The 29th Street Rep is a New York, New York-based theatrical company whose productions qualify as Off-Off-Broadway. Founded by actors in April 1988, the 29th Street Rep has staged 78 fully staged productions through 2007. The company's motto is "29th St Rep - Where Brutal Theater Lives!"

==Background==
Among the highlights of the theater's history are the appearance of actor Edward Norton in the 1993 production of playwright Bill Nave's allegory Bible Burlesque, the 1994 New York première of Tracy Letts's Killer Joe (which was revived in 1998 at the commercial Soho Playhouse), and Tracers by John DiFusco and the ensemble, which received recognition from American Theatre Magazine as a "Top Ten Play of 1997" and a Drama Desk nomination for Best Revival of a Play. Other important productions including Christopher Durang's Titanic/Actor's Nightmare and Beth Henley's The Wake of Jamey Foster.

==Productions==
The 29th Street Rep's 2000 production of its adaptation of nine short stories from Charles Bukowski's South of No North (Tales of the Buried Life) was a big hit, running over 100 performances. This was followed by ts revival of Sam Shepard's Fool for Love enjoyed a 19-week run of 122 total performances, ranking as the company's most successful production at the box office. In 2003, the Rep's production of Charles Willeford's High Priest of California was cited by The New York Times as one of the best Off-Broadway plays of the season.

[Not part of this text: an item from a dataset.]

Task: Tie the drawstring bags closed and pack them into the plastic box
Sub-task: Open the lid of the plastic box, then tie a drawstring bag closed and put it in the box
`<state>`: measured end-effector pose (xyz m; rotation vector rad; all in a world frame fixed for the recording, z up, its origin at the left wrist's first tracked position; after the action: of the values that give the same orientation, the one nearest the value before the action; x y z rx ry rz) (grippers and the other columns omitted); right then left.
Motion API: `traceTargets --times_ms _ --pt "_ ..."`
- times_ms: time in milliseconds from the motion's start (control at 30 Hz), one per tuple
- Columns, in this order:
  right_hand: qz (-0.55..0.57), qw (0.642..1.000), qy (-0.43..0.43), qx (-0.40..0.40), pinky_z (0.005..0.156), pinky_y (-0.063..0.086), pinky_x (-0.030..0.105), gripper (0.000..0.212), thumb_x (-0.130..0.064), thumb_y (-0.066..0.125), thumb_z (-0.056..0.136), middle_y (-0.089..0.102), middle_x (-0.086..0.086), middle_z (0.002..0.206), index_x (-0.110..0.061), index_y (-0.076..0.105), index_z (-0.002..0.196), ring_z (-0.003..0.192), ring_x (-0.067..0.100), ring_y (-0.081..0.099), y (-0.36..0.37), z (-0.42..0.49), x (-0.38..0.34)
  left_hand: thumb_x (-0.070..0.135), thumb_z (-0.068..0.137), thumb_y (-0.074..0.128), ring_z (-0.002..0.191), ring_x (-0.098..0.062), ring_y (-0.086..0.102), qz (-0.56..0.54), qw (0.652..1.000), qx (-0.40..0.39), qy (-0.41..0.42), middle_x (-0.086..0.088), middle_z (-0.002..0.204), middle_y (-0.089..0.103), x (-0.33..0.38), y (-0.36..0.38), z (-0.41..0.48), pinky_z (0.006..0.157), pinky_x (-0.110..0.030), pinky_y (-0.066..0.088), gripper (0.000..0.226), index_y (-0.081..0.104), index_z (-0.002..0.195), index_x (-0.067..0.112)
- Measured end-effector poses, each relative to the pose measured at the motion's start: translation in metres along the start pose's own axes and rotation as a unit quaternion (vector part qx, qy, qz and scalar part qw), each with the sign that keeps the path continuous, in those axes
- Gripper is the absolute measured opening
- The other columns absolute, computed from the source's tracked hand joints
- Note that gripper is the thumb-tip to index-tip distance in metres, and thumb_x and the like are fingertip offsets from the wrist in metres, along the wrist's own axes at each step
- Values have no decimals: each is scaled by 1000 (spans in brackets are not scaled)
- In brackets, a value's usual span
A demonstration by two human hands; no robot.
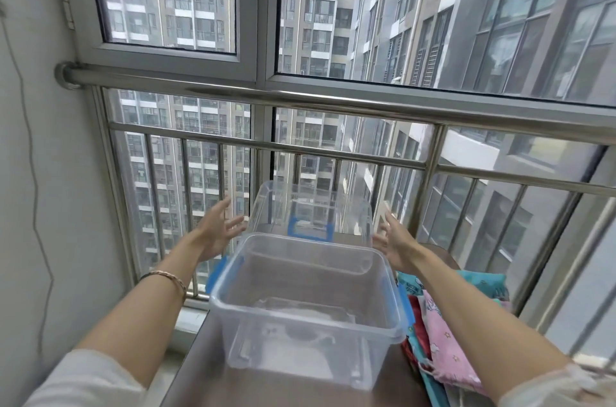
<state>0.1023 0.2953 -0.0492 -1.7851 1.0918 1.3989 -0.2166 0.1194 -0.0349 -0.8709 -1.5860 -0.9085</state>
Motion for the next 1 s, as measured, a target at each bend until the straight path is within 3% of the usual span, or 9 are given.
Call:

The Lincoln Center Theater Archives has videotaped, for preservation, the 29th Street Rep's productions of Killer Joe, Pig, Bobby Supreme, Avenue A, South of No North , High Priest of California, and Jack Henry Abbott's In the Belly of the Beast Revisited.

The Company closed their performance space in 2008. They continue to produce, and maintain a rehearsal space and office above their old venue.